Rare Variant Burden in Known Dystonia Genes in Population Controls and Sporadic Dystonia Patients

Background: Rare mutations in genes associated with Mendelian forms of disease are a potential mechanism for sporadic disease. The need to assess the clinical significance of such variants is increasing as personalized medicine and genome sequencing increases. Objective: To evaluate the rate of rare, functional variants in dystonia genes in the general population to improve interpretation of the clinical relevance of potentially pathogenic variants in dystonia cases. Methods: We performed an aggregated collapsing analysis of exome sequence that considered rare coding variants in genes previously associated with dystonia, a rare neurological movement disorder, on 2,372 population controls of European ethnicity. We then performed a pilot study in sporadic dystonia to assess whether there was a substantially greater incidence of individuals with rare variation in dystonia genes.
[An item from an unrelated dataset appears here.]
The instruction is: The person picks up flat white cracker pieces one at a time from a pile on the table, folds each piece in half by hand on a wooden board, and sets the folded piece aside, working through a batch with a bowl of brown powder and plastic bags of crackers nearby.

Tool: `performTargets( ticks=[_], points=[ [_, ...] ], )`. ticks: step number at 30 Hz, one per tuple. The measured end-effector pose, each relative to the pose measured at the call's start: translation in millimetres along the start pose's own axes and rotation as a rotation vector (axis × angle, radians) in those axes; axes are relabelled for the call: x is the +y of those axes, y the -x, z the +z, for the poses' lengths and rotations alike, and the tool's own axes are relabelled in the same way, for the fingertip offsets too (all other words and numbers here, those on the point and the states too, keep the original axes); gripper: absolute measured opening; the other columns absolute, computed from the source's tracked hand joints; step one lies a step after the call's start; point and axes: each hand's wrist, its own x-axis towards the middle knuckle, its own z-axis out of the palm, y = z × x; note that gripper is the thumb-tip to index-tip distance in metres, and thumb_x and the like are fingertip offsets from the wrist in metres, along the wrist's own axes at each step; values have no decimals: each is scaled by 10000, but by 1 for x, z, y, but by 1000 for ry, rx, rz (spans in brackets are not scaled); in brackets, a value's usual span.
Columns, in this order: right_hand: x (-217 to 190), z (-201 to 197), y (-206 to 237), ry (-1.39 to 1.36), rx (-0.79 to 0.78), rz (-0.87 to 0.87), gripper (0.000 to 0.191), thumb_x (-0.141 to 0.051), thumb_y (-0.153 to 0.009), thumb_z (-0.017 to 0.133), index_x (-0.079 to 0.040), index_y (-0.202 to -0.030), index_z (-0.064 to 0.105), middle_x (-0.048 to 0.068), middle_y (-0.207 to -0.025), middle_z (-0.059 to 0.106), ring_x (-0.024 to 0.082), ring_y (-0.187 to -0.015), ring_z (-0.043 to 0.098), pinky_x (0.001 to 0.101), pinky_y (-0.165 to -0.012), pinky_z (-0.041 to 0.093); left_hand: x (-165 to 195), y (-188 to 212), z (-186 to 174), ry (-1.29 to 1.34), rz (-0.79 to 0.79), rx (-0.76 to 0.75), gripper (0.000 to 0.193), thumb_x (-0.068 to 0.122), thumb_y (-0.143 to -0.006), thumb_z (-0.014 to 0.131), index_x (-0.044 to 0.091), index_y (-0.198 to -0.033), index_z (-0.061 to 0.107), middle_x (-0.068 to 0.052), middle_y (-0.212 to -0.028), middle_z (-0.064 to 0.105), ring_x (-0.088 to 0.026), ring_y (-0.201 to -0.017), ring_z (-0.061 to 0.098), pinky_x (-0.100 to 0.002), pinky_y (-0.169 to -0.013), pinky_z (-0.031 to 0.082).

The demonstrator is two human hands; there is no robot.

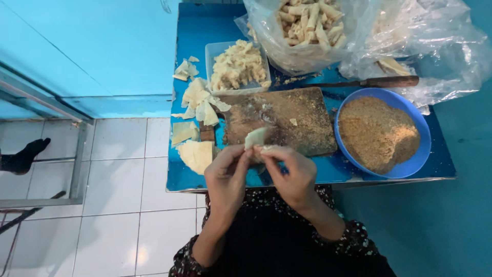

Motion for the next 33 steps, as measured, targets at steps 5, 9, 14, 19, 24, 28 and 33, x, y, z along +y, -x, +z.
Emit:
performTargets(
  ticks=[5, 9, 14, 19, 24, 28, 33],
  points=[
    [10, -10, -8, -690, -27, 536, 197, 36, -983, 699, -21, -1134, 586, 114, -1085, 760, 178, -1007, 768, 313, -871, 631, -20, -1, -2, 147, -120, 21, 104, 3, -934, 731, -55, -1020, 742, -55, -936, 710, -92, -835, 680, -222, -761, 555],
    [9, -10, 0, -400, -125, 349, 360, 39, -841, 774, 19, -1151, 590, 125, -1073, 731, 170, -988, 736, 303, -853, 620, -20, -1, -2, 111, 47, 14, 61, -33, -915, 757, -57, -966, 732, -62, -969, 691, -99, -862, 637, -216, -760, 522],
    [21, -7, -1, -646, -18, 648, 194, 78, -925, 726, 5, -1071, 621, 92, -1009, 741, 152, -943, 732, 280, -832, 595, -15, 1, -4, 248, -46, -15, 47, -53, -919, 721, -50, -964, 734, -70, -980, 702, -107, -845, 659, -231, -761, 550],
    [24, -7, 5, -744, -63, 668, 242, 68, -907, 710, -24, -1106, 605, 67, -1037, 734, 124, -955, 716, 252, -812, 584, -11, 1, -3, 176, 53, -25, 71, -48, -947, 720, -42, -1015, 701, -68, -1038, 670, -101, -899, 643, -230, -770, 535],
    [17, -10, 2, -536, -88, 596, 231, 81, -939, 710, 1, -1140, 628, 116, -1074, 753, 134, -977, 727, 269, -825, 586, -12, 6, -2, 199, 47, -22, 82, -27, -965, 696, -28, -1043, 672, -45, -1086, 646, -85, -968, 649, -220, -833, 549],
    [10, -22, -7, -643, -222, 680, 403, 98, -879, 717, 11, -1258, 614, 151, -1103, 769, 160, -980, 742, 301, -845, 620, -17, 4, -6, 260, 6, 10, 74, -37, -979, 689, -46, -1052, 683, -53, -1076, 663, -89, -953, 629, -218, -841, 513],
    [-6, -21, 5, -426, -209, 413, 413, 93, -894, 712, 24, -1278, 575, 142, -1208, 728, 180, -1127, 730, 303, -900, 633, -18, 2, -7, 377, -107, 2, 75, -35, -987, 677, -63, -1056, 691, -63, -1067, 659, -107, -940, 647, -242, -841, 536]
  ],
)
Results: Nearly half of population controls had a rare coding variant when 148 genes associated with a dystonia phenotype were considered. When the subset of genes causing isolated dystonia (14 genes) was evaluated, 3-4% of controls harbored rare qualifying variants. Our pilot study of case exomes was powered to identify a five-fold higher or greater rate of qualifying variants in isolated dystonia genes in sporadic dystonia cases compared to population controls; we did not find such an enrichment. Conclusions: We provide the first systematic analysis of rare variation in dystonia genes considered collectively. Our findings emphasize the need to consider the overall frequency of variants in rare disease-related genes in the general population when considering their potential role in clinical presentations.